● **Goal of the exercise**
Go through the data that follows and restate each line exactly as it reads.

*** Opening Supplied records ***

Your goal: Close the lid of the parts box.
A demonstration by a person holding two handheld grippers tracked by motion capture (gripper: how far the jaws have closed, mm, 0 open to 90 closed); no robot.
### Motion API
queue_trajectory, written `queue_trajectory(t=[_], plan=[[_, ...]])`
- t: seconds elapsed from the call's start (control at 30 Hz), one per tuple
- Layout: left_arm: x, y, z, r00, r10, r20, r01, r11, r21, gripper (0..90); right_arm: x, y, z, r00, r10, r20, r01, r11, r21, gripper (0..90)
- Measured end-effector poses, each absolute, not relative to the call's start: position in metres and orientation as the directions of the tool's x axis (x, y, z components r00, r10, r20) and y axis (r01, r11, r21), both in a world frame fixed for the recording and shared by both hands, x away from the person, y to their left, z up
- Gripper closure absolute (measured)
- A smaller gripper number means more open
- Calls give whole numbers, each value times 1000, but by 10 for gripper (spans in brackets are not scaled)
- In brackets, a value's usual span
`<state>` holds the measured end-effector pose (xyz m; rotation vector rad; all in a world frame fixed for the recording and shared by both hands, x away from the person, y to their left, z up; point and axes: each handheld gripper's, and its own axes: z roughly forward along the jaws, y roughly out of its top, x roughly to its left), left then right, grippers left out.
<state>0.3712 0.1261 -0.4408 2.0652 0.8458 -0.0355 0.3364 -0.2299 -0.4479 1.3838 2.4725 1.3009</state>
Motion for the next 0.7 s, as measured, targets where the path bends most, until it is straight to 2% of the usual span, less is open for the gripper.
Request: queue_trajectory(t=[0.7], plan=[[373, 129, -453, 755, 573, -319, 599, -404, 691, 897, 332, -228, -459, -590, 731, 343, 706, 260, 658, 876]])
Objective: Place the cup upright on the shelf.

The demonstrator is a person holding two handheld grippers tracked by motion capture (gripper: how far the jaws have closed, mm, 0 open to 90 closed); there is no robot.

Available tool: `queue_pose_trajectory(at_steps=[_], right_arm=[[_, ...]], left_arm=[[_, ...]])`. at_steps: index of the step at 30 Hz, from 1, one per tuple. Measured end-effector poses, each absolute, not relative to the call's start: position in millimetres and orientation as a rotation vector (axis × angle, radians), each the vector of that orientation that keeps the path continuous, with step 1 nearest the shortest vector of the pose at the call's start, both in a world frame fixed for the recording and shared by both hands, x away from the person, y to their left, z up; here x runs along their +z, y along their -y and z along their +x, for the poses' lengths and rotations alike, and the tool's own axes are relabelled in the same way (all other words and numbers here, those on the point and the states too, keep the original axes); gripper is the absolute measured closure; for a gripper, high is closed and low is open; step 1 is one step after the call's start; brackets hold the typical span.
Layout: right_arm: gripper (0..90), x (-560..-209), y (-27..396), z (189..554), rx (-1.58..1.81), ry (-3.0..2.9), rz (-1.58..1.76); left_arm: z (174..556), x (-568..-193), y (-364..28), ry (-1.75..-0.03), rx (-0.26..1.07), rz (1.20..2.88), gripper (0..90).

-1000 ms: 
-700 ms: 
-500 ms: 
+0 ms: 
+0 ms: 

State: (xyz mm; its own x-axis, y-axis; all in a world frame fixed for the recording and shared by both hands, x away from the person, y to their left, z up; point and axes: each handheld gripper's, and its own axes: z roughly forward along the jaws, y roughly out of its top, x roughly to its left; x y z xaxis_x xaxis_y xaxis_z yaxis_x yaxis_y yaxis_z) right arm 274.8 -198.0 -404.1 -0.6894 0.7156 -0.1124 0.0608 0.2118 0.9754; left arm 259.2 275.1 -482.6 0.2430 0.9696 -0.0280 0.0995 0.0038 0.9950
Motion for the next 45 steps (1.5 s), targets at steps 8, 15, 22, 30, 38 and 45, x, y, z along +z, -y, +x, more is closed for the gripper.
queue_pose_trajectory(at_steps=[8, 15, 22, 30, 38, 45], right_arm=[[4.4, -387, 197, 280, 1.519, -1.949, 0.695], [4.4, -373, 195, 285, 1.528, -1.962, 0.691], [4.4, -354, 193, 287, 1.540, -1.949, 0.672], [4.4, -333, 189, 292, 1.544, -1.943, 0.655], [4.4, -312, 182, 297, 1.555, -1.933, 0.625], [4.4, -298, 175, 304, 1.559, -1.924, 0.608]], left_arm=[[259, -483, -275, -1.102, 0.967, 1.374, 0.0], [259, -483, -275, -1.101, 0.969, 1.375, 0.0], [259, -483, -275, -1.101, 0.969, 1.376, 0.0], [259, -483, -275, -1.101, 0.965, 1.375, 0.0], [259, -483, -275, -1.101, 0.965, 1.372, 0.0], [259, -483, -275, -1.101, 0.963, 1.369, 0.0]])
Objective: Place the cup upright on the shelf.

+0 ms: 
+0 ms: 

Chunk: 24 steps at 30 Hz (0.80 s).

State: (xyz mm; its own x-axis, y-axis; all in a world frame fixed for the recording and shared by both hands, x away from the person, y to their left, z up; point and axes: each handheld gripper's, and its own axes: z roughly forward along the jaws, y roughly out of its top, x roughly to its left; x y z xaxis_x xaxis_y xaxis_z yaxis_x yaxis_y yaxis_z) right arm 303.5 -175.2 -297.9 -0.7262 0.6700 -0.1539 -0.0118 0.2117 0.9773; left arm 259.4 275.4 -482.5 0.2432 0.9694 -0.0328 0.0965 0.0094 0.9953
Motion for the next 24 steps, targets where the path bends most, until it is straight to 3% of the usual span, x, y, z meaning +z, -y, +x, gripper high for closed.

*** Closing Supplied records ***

● **Written answer**
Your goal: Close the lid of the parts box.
A demonstration by a person holding two handheld grippers tracked by motion capture (gripper: how far the jaws have closed, mm, 0 open to 90 closed); no robot.
### Motion API
queue_trajectory, written `queue_trajectory(t=[_], plan=[[_, ...]])`
- t: seconds elapsed from the call's start (control at 30 Hz), one per tuple
- Layout: left_arm: x, y, z, r00, r10, r20, r01, r11, r21, gripper (0..90); right_arm: x, y, z, r00, r10, r20, r01, r11, r21, gripper (0..90)
- Measured end-effector poses, each absolute, not relative to the call's start: position in metres and orientation as the directions of the tool's x axis (x, y, z components r00, r10, r20) and y axis (r01, r11, r21), both in a world frame fixed for the recording and shared by both hands, x away from the person, y to their left, z up
- Gripper closure absolute (measured)
- A smaller gripper number means more open
- Calls give whole numbers, each value times 1000, but by 10 for gripper (spans in brackets are not scaled)
- In brackets, a value's usual span
`<state>` holds the measured end-effector pose (xyz m; rotation vector rad; all in a world frame fixed for the recording and shared by both hands, x away from the person, y to their left, z up; point and axes: each handheld gripper's, and its own axes: z roughly forward along the jaws, y roughly out of its top, x roughly to its left), left then right, grippers left out.
<state>0.3712 0.1261 -0.4408 2.0652 0.8458 -0.0355 0.3364 -0.2299 -0.4479 1.3838 2.4725 1.3009</state>
Motion for the next 0.7 s, as measured, targets where the path bends most, until it is straight to 2% of the usual span, less is open for the gripper.
Request: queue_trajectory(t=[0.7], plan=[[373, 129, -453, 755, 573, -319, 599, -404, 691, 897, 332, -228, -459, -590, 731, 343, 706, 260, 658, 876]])
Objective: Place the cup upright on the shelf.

The demonstrator is a person holding two handheld grippers tracked by motion capture (gripper: how far the jaws have closed, mm, 0 open to 90 closed); there is no robot.

Available tool: `queue_pose_trajectory(at_steps=[_], right_arm=[[_, ...]], left_arm=[[_, ...]])`. at_steps: index of the step at 30 Hz, from 1, one per tuple. Measured end-effector poses, each absolute, not relative to the call's start: position in millimetres and orientation as a rotation vector (axis × angle, radians), each the vector of that orientation that keeps the path continuous, with step 1 nearest the shortest vector of the pose at the call's start, both in a world frame fixed for the recording and shared by both hands, x away from the person, y to their left, z up; here x runs along their +z, y along their -y and z along their +x, for the poses' lengths and rotations alike, and the tool's own axes are relabelled in the same way (all other words and numbers here, those on the point and the states too, keep the original axes); gripper is the absolute measured closure; for a gripper, high is closed and low is open; step 1 is one step after the call's start; brackets hold the typical span.
Layout: right_arm: gripper (0..90), x (-560..-209), y (-27..396), z (189..554), rx (-1.58..1.81), ry (-3.0..2.9), rz (-1.58..1.76); left_arm: z (174..556), x (-568..-193), y (-364..28), ry (-1.75..-0.03), rx (-0.26..1.07), rz (1.20..2.88), gripper (0..90).

-1000 ms: 
-700 ms: 
-500 ms: 
+0 ms: 
+0 ms: 

State: (xyz mm; its own x-axis, y-axis; all in a world frame fixed for the recording and shared by both hands, x away from the person, y to their left, z up; point and axes: each handheld gripper's, and its own axes: z roughly forward along the jaws, y roughly out of its top, x roughly to its left; x y z xaxis_x xaxis_y xaxis_z yaxis_x yaxis_y yaxis_z) right arm 274.8 -198.0 -404.1 -0.6894 0.7156 -0.1124 0.0608 0.2118 0.9754; left arm 259.2 275.1 -482.6 0.2430 0.9696 -0.0280 0.0995 0.0038 0.9950
Motion for the next 45 steps (1.5 s), targets at steps 8, 15, 22, 30, 38 and 45, x, y, z along +z, -y, +x, more is closed for the gripper.
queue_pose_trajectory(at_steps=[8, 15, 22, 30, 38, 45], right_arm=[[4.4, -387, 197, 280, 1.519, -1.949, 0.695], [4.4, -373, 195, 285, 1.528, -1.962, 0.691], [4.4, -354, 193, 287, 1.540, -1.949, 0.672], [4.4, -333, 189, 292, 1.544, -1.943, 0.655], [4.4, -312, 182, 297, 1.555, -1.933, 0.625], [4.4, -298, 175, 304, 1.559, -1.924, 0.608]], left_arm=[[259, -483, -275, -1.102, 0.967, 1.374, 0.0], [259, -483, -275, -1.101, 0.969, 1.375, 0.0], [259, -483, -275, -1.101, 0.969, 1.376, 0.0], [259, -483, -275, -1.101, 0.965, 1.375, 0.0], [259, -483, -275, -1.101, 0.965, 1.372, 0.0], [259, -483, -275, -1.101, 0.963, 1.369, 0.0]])
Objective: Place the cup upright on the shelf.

+0 ms: 
+0 ms: 

Chunk: 24 steps at 30 Hz (0.80 s).

State: (xyz mm; its own x-axis, y-axis; all in a world frame fixed for the recording and shared by both hands, x away from the person, y to their left, z up; point and axes: each handheld gripper's, and its own axes: z roughly forward along the jaws, y roughly out of its top, x roughly to its left; x y z xaxis_x xaxis_y xaxis_z yaxis_x yaxis_y yaxis_z) right arm 303.5 -175.2 -297.9 -0.7262 0.6700 -0.1539 -0.0118 0.2117 0.9773; left arm 259.4 275.4 -482.5 0.2432 0.9694 -0.0328 0.0965 0.0094 0.9953
Motion for the next 24 steps, targets where the path bends most, until it is straight to 3% of the usual span, x, y, z meaning +z, -y, +x, gripper high for closed.

That finishes the answer to the exercise.